Set down a true copy of the data, with all pictures left out.

Content starts

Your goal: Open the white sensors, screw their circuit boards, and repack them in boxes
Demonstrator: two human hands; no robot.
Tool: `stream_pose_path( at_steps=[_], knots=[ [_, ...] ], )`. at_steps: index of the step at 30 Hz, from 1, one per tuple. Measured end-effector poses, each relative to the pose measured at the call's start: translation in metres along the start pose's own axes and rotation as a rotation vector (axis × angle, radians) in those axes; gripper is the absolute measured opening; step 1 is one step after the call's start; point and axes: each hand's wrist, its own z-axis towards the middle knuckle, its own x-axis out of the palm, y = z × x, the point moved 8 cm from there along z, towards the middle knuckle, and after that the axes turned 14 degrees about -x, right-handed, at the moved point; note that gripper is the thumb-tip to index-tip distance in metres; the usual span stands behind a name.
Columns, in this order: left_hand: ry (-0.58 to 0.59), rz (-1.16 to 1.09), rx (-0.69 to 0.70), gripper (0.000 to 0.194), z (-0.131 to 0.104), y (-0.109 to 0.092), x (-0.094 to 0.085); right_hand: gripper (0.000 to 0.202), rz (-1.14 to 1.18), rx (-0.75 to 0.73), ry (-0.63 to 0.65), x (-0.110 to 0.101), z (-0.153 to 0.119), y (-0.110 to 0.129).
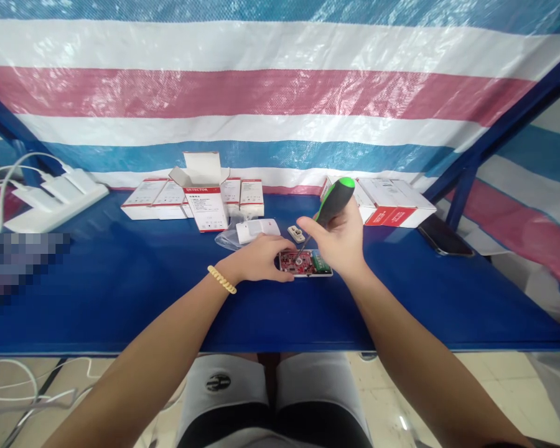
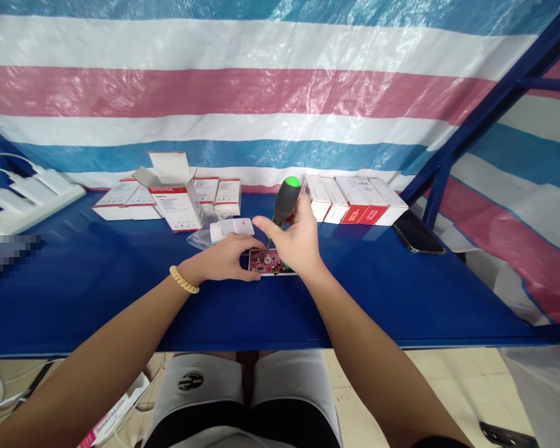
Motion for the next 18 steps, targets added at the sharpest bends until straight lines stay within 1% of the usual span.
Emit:
stream_pose_path(
  at_steps=[2, 5, 9, 11, 13, 15, 18],
  knots=[
    [-0.001, 0.001, 0.008, 0.046, 0.000, 0.000, 0.000, 0.043, 0.014, -0.036, 0.038, 0.002, 0.001, 0.000],
    [-0.007, -0.002, 0.018, 0.046, 0.000, 0.000, 0.000, 0.041, 0.121, -0.052, 0.117, 0.006, 0.003, 0.003],
    [-0.012, -0.014, 0.031, 0.042, 0.001, 0.000, 0.001, 0.039, 0.169, 0.021, 0.213, 0.010, 0.004, 0.006],
    [-0.011, -0.008, 0.033, 0.041, 0.001, 0.000, 0.001, 0.038, 0.164, 0.038, 0.228, 0.010, 0.004, 0.009],
    [-0.011, 0.006, 0.026, 0.040, 0.001, 0.000, 0.001, 0.038, 0.153, 0.049, 0.194, 0.008, 0.004, 0.010],
    [-0.010, 0.016, 0.016, 0.040, 0.001, 0.000, 0.001, 0.037, 0.142, 0.069, 0.132, 0.006, 0.004, 0.010],
    [-0.008, 0.017, 0.005, 0.041, 0.000, 0.000, 0.001, 0.041, 0.135, 0.091, 0.030, 0.002, 0.003, 0.007]
  ],
)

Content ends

Completed exercise =
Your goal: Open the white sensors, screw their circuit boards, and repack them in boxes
Demonstrator: two human hands; no robot.
Tool: `stream_pose_path( at_steps=[_], knots=[ [_, ...] ], )`. at_steps: index of the step at 30 Hz, from 1, one per tuple. Measured end-effector poses, each relative to the pose measured at the call's start: translation in metres along the start pose's own axes and rotation as a rotation vector (axis × angle, radians) in those axes; gripper is the absolute measured opening; step 1 is one step after the call's start; point and axes: each hand's wrist, its own z-axis towards the middle knuckle, its own x-axis out of the palm, y = z × x, the point moved 8 cm from there along z, towards the middle knuckle, and after that the axes turned 14 degrees about -x, right-handed, at the moved point; note that gripper is the thumb-tip to index-tip distance in metres; the usual span stands behind a name.
Columns, in this order: left_hand: ry (-0.58 to 0.59), rz (-1.16 to 1.09), rx (-0.69 to 0.70), gripper (0.000 to 0.194), z (-0.131 to 0.104), y (-0.109 to 0.092), x (-0.094 to 0.085); right_hand: gripper (0.000 to 0.202), rz (-1.14 to 1.18), rx (-0.75 to 0.73), ry (-0.63 to 0.65), x (-0.110 to 0.101), z (-0.153 to 0.119), y (-0.110 to 0.129).
Motion for the next 18 steps, targets added at the sharpest bends until straight lines stay within 1% of the usual span.
Emit:
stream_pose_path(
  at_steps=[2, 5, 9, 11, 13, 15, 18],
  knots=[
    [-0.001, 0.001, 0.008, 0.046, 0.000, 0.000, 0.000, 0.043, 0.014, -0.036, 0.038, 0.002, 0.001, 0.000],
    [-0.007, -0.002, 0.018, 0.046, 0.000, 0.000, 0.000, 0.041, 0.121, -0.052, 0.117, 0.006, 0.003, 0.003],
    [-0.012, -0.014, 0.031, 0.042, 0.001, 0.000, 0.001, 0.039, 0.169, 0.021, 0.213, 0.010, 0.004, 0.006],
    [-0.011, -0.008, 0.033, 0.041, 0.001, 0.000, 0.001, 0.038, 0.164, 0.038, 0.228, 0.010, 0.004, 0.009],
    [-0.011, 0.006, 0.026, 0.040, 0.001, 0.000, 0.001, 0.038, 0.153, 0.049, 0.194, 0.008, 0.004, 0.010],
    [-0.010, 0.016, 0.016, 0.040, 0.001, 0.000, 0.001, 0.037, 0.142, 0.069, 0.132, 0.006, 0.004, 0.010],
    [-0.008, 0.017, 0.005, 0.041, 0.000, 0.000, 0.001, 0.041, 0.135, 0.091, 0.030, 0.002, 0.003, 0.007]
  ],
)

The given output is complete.